Copy out each line of the material exactly. Pictures do not belong in the copy.

>>>>>

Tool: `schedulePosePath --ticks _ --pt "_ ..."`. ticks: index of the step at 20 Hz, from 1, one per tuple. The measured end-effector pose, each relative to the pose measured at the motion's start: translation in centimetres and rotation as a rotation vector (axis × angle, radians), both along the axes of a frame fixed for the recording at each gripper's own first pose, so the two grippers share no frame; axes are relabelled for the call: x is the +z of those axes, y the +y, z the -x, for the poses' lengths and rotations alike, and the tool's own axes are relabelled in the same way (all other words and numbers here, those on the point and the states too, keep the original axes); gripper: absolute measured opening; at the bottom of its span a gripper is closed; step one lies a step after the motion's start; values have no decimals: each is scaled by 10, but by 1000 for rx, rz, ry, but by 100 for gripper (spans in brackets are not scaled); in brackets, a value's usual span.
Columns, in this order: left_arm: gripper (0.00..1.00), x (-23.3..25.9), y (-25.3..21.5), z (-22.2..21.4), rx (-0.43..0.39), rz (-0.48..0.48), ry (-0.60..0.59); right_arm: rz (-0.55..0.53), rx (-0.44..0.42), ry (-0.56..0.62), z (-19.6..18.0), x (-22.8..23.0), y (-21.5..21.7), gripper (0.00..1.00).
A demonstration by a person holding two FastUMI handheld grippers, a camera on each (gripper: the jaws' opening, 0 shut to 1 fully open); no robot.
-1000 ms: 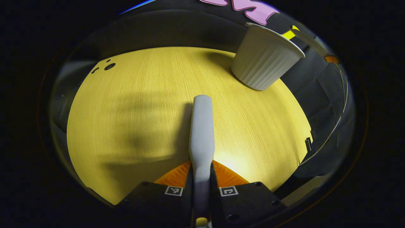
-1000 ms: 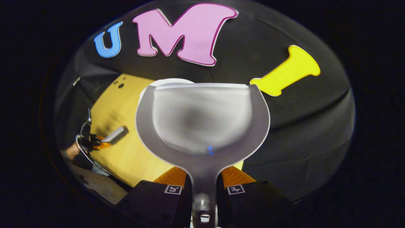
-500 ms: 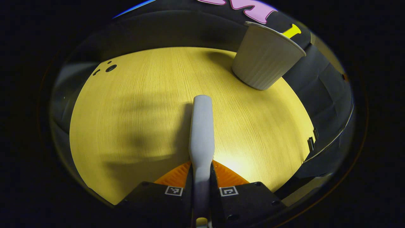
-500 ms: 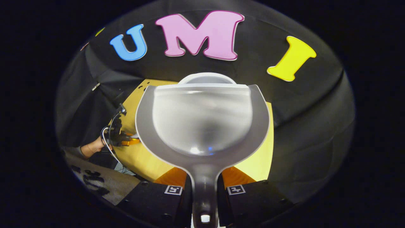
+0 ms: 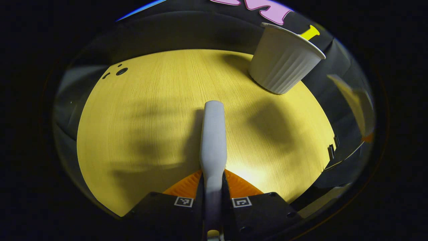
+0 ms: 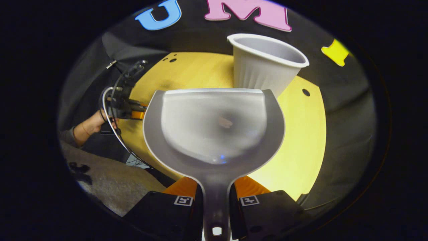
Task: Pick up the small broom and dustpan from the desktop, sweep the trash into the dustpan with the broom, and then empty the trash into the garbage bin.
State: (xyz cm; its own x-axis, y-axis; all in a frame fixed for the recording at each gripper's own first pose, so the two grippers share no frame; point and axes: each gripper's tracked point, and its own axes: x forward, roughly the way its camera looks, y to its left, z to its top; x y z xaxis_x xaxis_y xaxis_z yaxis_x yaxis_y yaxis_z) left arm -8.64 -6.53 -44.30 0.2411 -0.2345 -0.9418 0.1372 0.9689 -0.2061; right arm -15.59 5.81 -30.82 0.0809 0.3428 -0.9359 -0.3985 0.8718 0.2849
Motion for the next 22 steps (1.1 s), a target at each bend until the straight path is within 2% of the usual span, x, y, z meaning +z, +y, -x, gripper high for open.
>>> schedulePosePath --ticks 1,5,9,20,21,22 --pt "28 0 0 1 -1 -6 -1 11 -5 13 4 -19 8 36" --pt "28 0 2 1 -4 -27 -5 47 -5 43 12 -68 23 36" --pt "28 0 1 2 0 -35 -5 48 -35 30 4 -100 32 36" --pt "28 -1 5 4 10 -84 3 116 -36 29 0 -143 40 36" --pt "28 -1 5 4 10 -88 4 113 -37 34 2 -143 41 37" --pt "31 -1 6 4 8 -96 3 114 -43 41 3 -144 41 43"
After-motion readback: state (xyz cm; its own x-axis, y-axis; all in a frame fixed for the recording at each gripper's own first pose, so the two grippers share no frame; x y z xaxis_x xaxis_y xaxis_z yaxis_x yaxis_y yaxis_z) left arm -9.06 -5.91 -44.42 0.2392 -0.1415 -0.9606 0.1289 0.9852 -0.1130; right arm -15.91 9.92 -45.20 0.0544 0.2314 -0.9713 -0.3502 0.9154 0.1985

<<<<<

-- ANSWER SPACE --
Tool: `schedulePosePath --ticks _ --pt "_ ..."`. ticks: index of the step at 20 Hz, from 1, one per tuple. The measured end-effector pose, each relative to the pose measured at the motion's start: translation in centimetres and rotation as a rotation vector (axis × angle, radians), both along the axes of a frame fixed for the recording at each gripper's own first pose, so the two grippers share no frame; axes are relabelled for the call: x is the +z of those axes, y the +y, z the -x, for the poses' lengths and rotations alike, and the tool's own axes are relabelled in the same way (all other words and numbers here, those on the point and the states too, keep the original axes); gripper: absolute measured opening; at the bottom of its span a gripper is closed; step one lies a step after the motion's start; values have no decimals: each is scaled by 10, but by 1000 for rx, rz, ry, but by 100 for gripper (spans in brackets are not scaled); in brackets, a value's usual span.
Columns, in this order: left_arm: gripper (0.00..1.00), x (-23.3..25.9), y (-25.3..21.5), z (-22.2..21.4), rx (-0.43..0.39), rz (-0.48..0.48), ry (-0.60..0.59); right_arm: rz (-0.55..0.53), rx (-0.44..0.42), ry (-0.56..0.62), z (-19.6..18.0), x (-22.8..23.0), y (-21.5..21.7), gripper (0.00..1.00).
A demonstration by a person holding two FastUMI handheld grippers, a camera on each (gripper: the jaws' opening, 0 shut to 1 fully open); no robot.
-1000 ms: 
-1000 ms: 
-500 ms: 
-500 ms: 
+0 ms: 
+0 ms: 
Task: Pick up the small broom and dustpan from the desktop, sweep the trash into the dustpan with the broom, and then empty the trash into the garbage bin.
State: (xyz cm; its own x-axis, y-axis; all in a frame fixed for the recording at each gripper's own first pose, so the two grippers share no frame; point and axes: each gripper's tracked point, and its own axes: x forward, roughly the way its camera looks, y to its left, z to its top; x y z xaxis_x xaxis_y xaxis_z yaxis_x yaxis_y yaxis_z) left arm -8.64 -6.53 -44.30 0.2411 -0.2345 -0.9418 0.1372 0.9689 -0.2061; right arm -15.59 5.81 -30.82 0.0809 0.3428 -0.9359 -0.3985 0.8718 0.2849
Motion for the next 22 steps (1.1 s), a target at each bend until the straight path is within 2% of the usual span, x, y, z meaning +z, +y, -x, gripper high for open.
>>> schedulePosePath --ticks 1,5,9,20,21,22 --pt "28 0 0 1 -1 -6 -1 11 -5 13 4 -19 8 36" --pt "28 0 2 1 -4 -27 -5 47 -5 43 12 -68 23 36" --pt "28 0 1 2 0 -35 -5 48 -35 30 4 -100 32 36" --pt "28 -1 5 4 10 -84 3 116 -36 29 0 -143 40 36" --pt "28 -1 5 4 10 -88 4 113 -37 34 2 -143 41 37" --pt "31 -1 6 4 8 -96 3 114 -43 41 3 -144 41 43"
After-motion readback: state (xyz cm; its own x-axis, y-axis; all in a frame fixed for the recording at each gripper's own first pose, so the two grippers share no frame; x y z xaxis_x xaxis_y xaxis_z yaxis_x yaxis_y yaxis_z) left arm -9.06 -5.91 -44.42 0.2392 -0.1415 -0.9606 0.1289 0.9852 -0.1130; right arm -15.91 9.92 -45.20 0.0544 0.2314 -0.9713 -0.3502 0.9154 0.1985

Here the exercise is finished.